__DESCRIPTION OF THE TASK__. An unchanged copy of each entry below is needed; keep the pictures out of it.

───── RECORDS SUPPLIED ─────

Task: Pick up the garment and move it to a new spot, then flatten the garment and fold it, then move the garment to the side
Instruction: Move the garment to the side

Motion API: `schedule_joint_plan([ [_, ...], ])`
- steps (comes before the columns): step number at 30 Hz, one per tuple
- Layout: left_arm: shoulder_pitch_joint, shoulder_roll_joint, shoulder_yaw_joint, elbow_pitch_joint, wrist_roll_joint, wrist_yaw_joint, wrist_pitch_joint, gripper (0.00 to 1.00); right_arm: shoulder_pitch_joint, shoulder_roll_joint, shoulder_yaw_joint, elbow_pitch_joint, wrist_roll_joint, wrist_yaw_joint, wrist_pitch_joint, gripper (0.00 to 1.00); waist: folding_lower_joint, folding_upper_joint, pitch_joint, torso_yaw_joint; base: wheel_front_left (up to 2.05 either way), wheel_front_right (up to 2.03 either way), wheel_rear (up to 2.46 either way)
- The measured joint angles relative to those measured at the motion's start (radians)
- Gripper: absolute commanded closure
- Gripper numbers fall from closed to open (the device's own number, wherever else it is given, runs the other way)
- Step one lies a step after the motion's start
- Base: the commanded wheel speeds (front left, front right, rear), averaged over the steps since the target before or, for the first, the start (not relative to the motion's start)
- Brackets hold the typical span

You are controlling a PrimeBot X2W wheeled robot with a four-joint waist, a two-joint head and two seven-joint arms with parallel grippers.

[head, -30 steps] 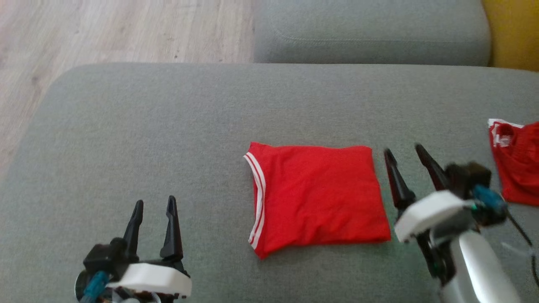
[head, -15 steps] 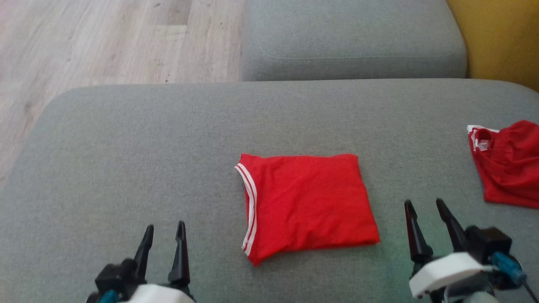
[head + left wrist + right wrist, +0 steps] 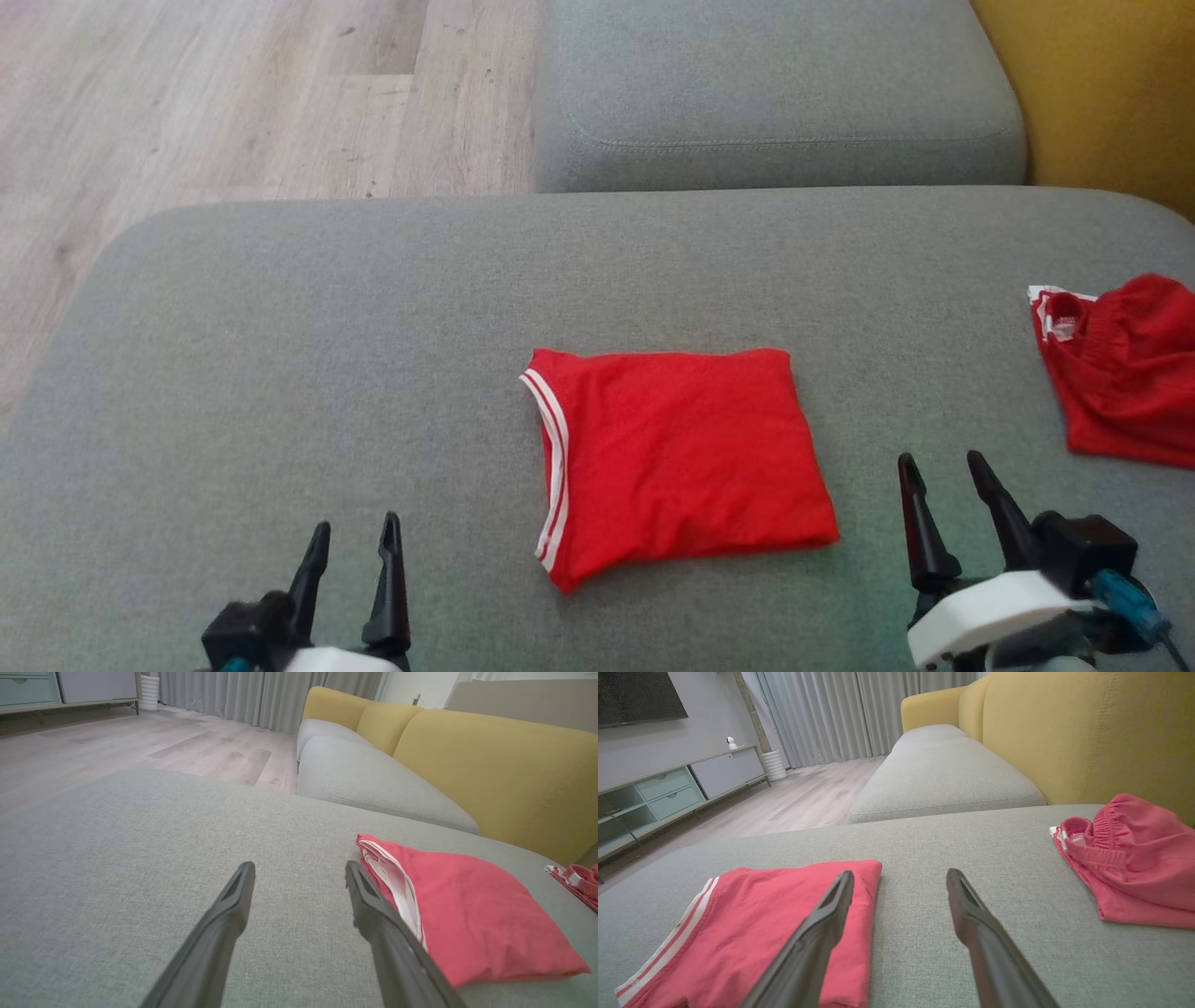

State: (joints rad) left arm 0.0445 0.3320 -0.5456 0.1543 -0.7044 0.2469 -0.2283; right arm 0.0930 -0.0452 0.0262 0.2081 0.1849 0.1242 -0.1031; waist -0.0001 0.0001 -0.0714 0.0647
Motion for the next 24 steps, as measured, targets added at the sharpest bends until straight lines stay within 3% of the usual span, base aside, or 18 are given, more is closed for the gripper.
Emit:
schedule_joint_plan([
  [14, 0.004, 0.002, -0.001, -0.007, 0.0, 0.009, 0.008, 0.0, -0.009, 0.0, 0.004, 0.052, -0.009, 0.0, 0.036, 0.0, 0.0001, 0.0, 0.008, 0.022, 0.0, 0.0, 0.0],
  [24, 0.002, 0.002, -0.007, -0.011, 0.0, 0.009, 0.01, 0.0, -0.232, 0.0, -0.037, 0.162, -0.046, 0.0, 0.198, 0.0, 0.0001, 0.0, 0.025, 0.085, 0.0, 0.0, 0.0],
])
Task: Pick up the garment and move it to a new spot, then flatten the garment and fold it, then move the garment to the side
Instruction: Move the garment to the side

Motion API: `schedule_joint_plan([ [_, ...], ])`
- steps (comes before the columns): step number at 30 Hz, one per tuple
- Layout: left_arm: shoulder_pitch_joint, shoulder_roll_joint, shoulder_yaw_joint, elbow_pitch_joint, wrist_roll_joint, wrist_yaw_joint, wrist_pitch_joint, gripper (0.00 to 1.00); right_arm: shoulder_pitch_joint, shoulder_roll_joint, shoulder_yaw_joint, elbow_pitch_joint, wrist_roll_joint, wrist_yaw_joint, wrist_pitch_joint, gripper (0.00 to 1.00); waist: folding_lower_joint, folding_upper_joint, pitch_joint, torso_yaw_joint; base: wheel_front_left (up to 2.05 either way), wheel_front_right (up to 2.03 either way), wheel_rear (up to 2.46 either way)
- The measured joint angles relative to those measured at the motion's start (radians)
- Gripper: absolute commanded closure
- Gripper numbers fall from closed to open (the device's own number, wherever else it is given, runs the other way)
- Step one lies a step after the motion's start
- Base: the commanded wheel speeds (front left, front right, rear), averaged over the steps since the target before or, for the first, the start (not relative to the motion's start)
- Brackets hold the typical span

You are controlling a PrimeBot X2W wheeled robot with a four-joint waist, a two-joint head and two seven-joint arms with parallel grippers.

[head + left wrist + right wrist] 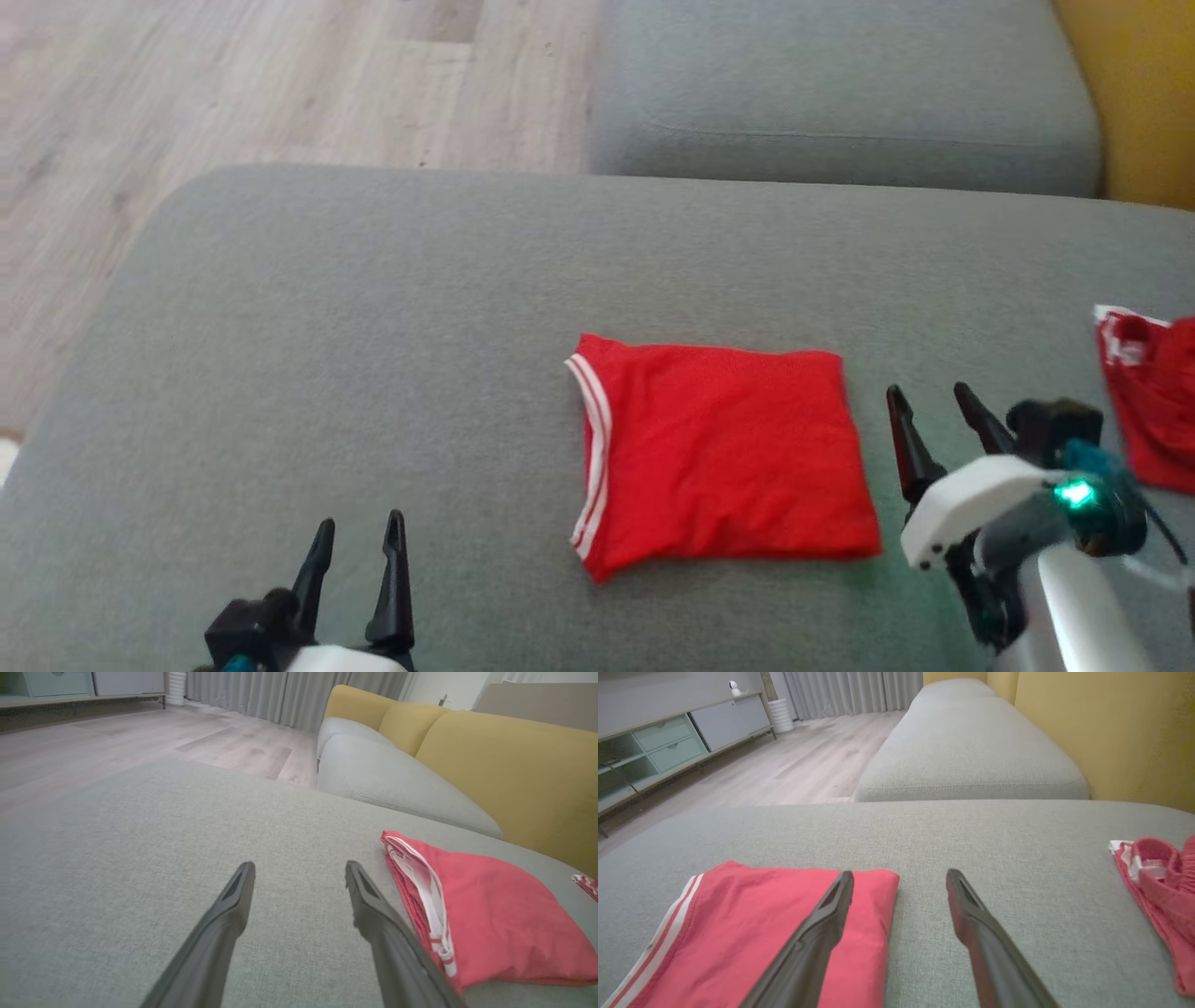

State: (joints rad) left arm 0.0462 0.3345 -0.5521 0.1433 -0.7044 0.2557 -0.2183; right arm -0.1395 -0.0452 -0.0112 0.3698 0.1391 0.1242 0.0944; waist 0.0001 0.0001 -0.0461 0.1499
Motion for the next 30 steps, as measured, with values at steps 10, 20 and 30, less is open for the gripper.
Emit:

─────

__TASK ANSWER__.
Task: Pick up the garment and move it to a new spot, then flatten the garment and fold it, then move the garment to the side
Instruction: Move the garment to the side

Motion API: `schedule_joint_plan([ [_, ...], ])`
- steps (comes before the columns): step number at 30 Hz, one per tuple
- Layout: left_arm: shoulder_pitch_joint, shoulder_roll_joint, shoulder_yaw_joint, elbow_pitch_joint, wrist_roll_joint, wrist_yaw_joint, wrist_pitch_joint, gripper (0.00 to 1.00); right_arm: shoulder_pitch_joint, shoulder_roll_joint, shoulder_yaw_joint, elbow_pitch_joint, wrist_roll_joint, wrist_yaw_joint, wrist_pitch_joint, gripper (0.00 to 1.00); waist: folding_lower_joint, folding_upper_joint, pitch_joint, torso_yaw_joint; base: wheel_front_left (up to 2.05 either way), wheel_front_right (up to 2.03 either way), wheel_rear (up to 2.46 either way)
- The measured joint angles relative to those measured at the motion's start (radians)
- Gripper: absolute commanded closure
- Gripper numbers fall from closed to open (the device's own number, wherever else it is given, runs the other way)
- Step one lies a step after the motion's start
- Base: the commanded wheel speeds (front left, front right, rear), averaged over the steps since the target before or, for the first, the start (not relative to the motion's start)
- Brackets hold the typical span

You are controlling a PrimeBot X2W wheeled robot with a four-joint waist, a two-joint head and two seven-joint arms with parallel grippers.

[head, -30 steps] 
[head, -15 steps] 
[head + left wrist + right wrist, +0 steps] 

State: (joints rad) left arm 0.0445 0.3320 -0.5456 0.1543 -0.7044 0.2469 -0.2283; right arm 0.0930 -0.0452 0.0262 0.2081 0.1849 0.1242 -0.1031; waist -0.0001 0.0001 -0.0714 0.0647
Motion for the next 24 steps, as measured, targets added at the sharpest bends until straight lines stay within 3% of the usual span, base aside, or 18 are given, more is closed for the gripper.
Emit:
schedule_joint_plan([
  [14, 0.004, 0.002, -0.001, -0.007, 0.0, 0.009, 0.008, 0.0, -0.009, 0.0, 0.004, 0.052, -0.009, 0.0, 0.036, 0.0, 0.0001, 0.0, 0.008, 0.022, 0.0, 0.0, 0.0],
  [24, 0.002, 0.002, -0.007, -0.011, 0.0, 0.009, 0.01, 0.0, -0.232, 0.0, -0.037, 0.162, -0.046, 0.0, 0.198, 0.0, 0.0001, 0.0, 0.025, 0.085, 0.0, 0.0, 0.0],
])
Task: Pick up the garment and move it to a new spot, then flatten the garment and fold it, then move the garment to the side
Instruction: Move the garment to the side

Motion API: `schedule_joint_plan([ [_, ...], ])`
- steps (comes before the columns): step number at 30 Hz, one per tuple
- Layout: left_arm: shoulder_pitch_joint, shoulder_roll_joint, shoulder_yaw_joint, elbow_pitch_joint, wrist_roll_joint, wrist_yaw_joint, wrist_pitch_joint, gripper (0.00 to 1.00); right_arm: shoulder_pitch_joint, shoulder_roll_joint, shoulder_yaw_joint, elbow_pitch_joint, wrist_roll_joint, wrist_yaw_joint, wrist_pitch_joint, gripper (0.00 to 1.00); waist: folding_lower_joint, folding_upper_joint, pitch_joint, torso_yaw_joint; base: wheel_front_left (up to 2.05 either way), wheel_front_right (up to 2.03 either way), wheel_rear (up to 2.46 either way)
- The measured joint angles relative to those measured at the motion's start (radians)
- Gripper: absolute commanded closure
- Gripper numbers fall from closed to open (the device's own number, wherever else it is given, runs the other way)
- Step one lies a step after the motion's start
- Base: the commanded wheel speeds (front left, front right, rear), averaged over the steps since the target before or, for the first, the start (not relative to the motion's start)
- Brackets hold the typical span

You are controlling a PrimeBot X2W wheeled robot with a four-joint waist, a two-joint head and two seven-joint arms with parallel grippers.

[head + left wrist + right wrist] 

State: (joints rad) left arm 0.0462 0.3345 -0.5521 0.1433 -0.7044 0.2557 -0.2183; right arm -0.1395 -0.0452 -0.0112 0.3698 0.1391 0.1242 0.0944; waist 0.0001 0.0001 -0.0461 0.1499
Motion for the next 30 steps, as measured, with values at steps 10, 20 and 30, less is open for the gripper.
Emit:

What has been written here completes the answer.